Être père, aujourd’hui : ça bouscule !

Nous poursuivons le billet de la semaine dernière à propos du Téléphone Sonne de France Inter avec comme invité Serge Hefez, psychiatre, psychanalyste et responsable de l’unité de thérapie familiale à l’hôpital de la Pitié-Salpêtrière à Paris, à l’occasion de l’enquête « Être père aujourd’hui » conduite par l’UNAF.

Une auditricepapapoule, qui se moque gentiment de l’émission dans laquelle il n’y a pas de femmes pour parler de la maternité, témoigne que les mères sont toujours sollicitées comme responsables des enfants. Selon elle, la médecine, l’école, tout le monde s’adresse toujours d’abord à la mère lorsque l’enfant à un souci. Elle trouve que la mère est souvent rappelée à l’ordre, surtout quand elle débute dans son rôle de mère. C’est toujours sur la mère que cela retombe quand le bébé pleure dans le bus, quand il est en retard à la crèche, quand il y a un problème à l’école. Pour elle, le père est toujours félicité dès qu’il s’occupe un tant soit peu de ses enfants. Du coup, elle aimerait bien être père de temps en temps, pour bénéficier un peu de ces avantages.

Les pères ne sont jamais à la bonne place

Pour Serge Hefez, on a reproché beaucoup de choses aux femmes mais les choses ont changé.

Aujourd’hui, les pères sont la cible, ce sont eux que l’on culpabilise. Ils ne sont jamais à la bonne place : trop autoritaires ou pas assez, trop présents ou trop absents, ils imitent les mères ou ils sont de grands enfants.

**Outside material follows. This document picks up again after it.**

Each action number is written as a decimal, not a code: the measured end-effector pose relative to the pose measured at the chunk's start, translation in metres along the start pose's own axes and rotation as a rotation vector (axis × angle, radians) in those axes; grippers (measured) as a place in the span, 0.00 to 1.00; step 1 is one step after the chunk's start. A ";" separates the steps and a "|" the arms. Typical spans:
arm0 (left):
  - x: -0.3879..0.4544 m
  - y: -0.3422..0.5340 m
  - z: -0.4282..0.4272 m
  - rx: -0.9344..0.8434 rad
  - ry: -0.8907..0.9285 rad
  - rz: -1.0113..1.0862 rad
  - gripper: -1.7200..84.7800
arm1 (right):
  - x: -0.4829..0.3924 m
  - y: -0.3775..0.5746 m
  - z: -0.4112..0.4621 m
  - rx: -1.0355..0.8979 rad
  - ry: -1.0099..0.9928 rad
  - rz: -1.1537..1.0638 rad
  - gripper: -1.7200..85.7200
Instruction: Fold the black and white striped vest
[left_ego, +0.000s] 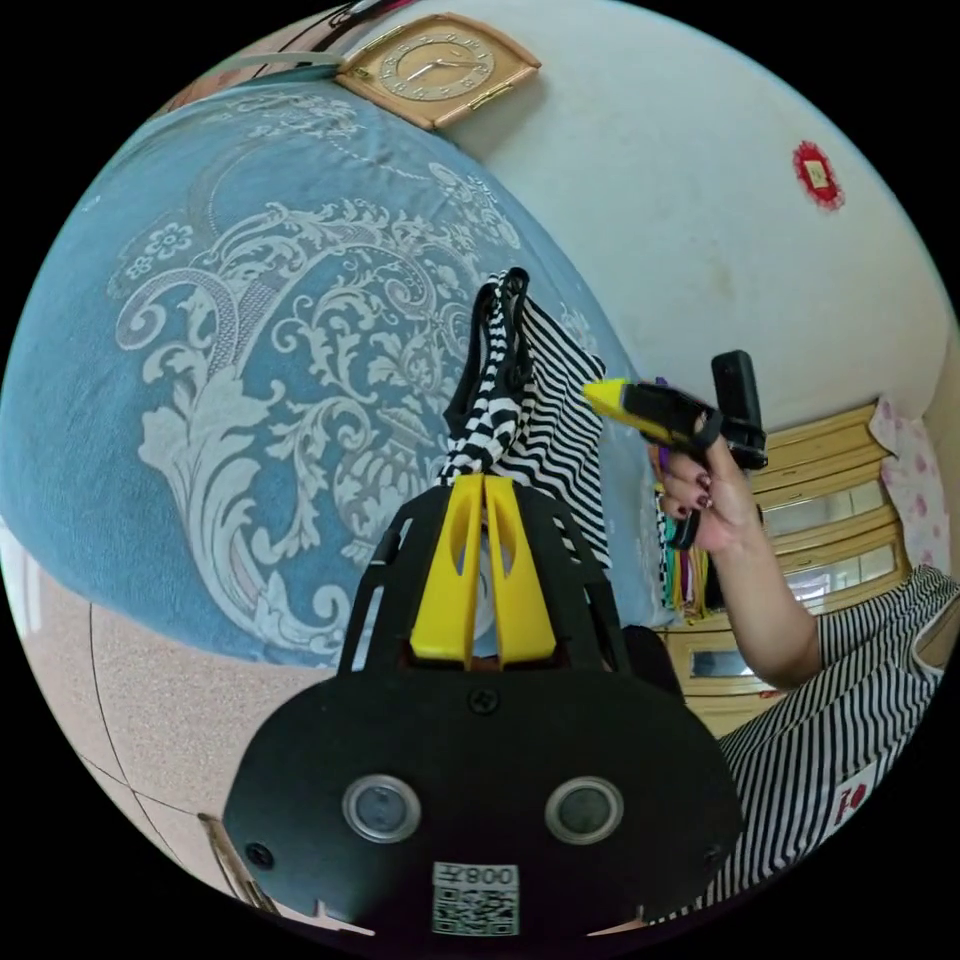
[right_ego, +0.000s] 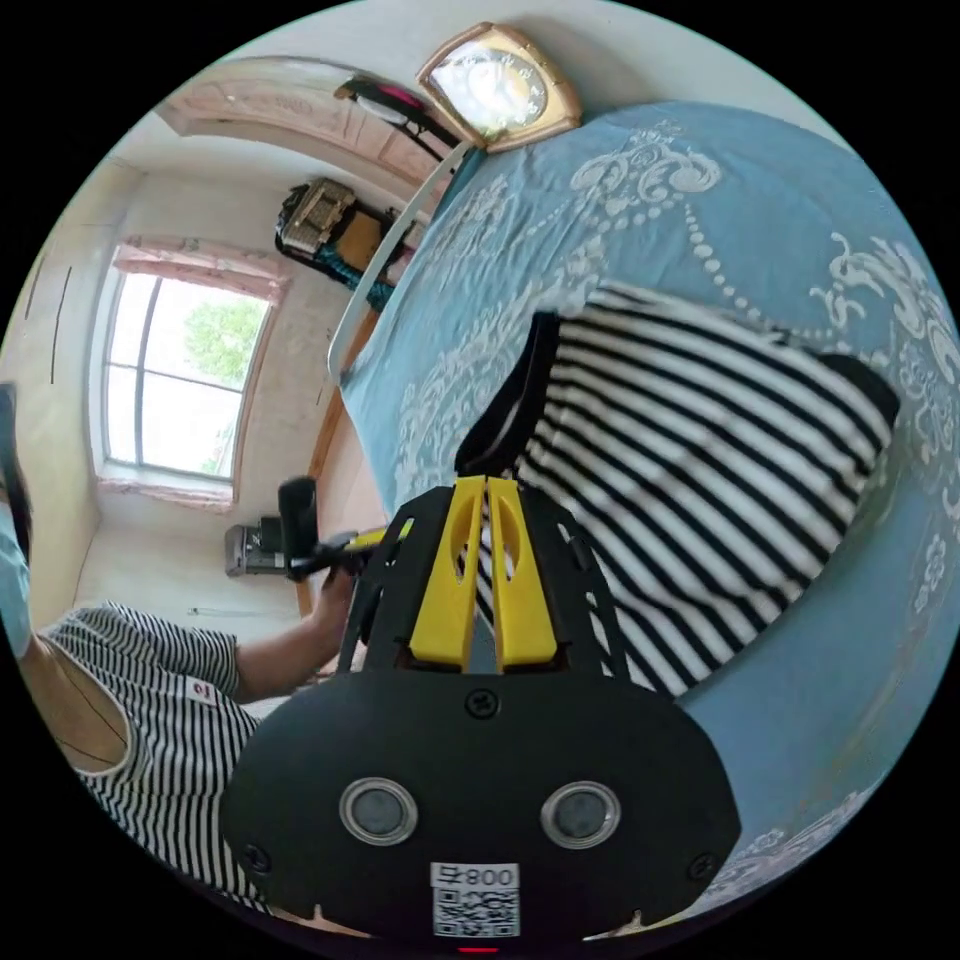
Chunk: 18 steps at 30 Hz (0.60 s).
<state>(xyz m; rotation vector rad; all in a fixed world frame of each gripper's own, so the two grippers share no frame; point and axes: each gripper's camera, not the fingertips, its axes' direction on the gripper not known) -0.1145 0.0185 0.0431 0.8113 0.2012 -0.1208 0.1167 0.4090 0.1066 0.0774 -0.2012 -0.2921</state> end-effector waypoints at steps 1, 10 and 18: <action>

L’enquête de l’UNAF est un exemple malheureux, certainement involontaire, de cette déconsidération des pères tels qu’ils sont. Les enquêtés sont bénéficiaires des allocations familiales : de ce fait, 95% des pères interrogés vivent en couple et seuls 5% sont divorcés, ceux qui ont la résidence pleine. Les pères en résidence alternée ne semblent pas avoir été interrogés, même s’ils bénéficient d’une part des prestations. Plus important, les pères qui n’ont pas la résidence de leur enfant n’ont pas été interrogés. Dans ces conditions, comment parler du rôle éducatif des pères en oubliant tous ceux qui vivent séparés de leurs enfants ?

Serge Hefez attire l’attention sur le danger, pour les couples et les enfants, de ce regard social très critique sur les pères.

Nous retrouvons dans cette mise en garde celle de la psychanalyste Christiane Olivier dont nous avons parlé dans notre billet du 30 mars 2016. Quand on compare les pères aux mères, dans l’éducation des enfants, ils sont toujours perdants : si les pères agissent différemment des mères, alors leurs compétences ne sont pas reconnues, mais si les pères agissent comme les mères, alors ils sont qualifiés de « maternants ». Ce qui n’est pas très positif et même un peu condescendant. C’est comme quand on dit d’une femme dynamique que c’est un vrai garçon manqué.

Les parents restent toujours les parents, même séparés

Il serait temps, appelle la psychanalyste, de reconnaître que les pères sont paternants ! Ils ont un rôle spécifique dans l’éducation des enfants, plus du côté de l’exploration que de la sécurité, disait-elle dans les années 1990.

Aujourd’hui, ces rôles mêmes peuvent être inversés au sein des couples : la mère dans l’exploration et le père dans la sécurité, selon les occasions et les moments. Dans notre monde fluide et changeant, les hommes et les femmes ont à inventer des nouvelles manières de se compléter en tant que parents ! C’est passionnant !

L’important pour l’enfant est de bénéficier de ces deux fonctions parentales. Le risque c’est de n’en avoir qu’une seule et d’être coupé de l’autre. Même séparés les parents restent toujours les parents et la société et la justice doivent s’efforcer d’en tenir compte.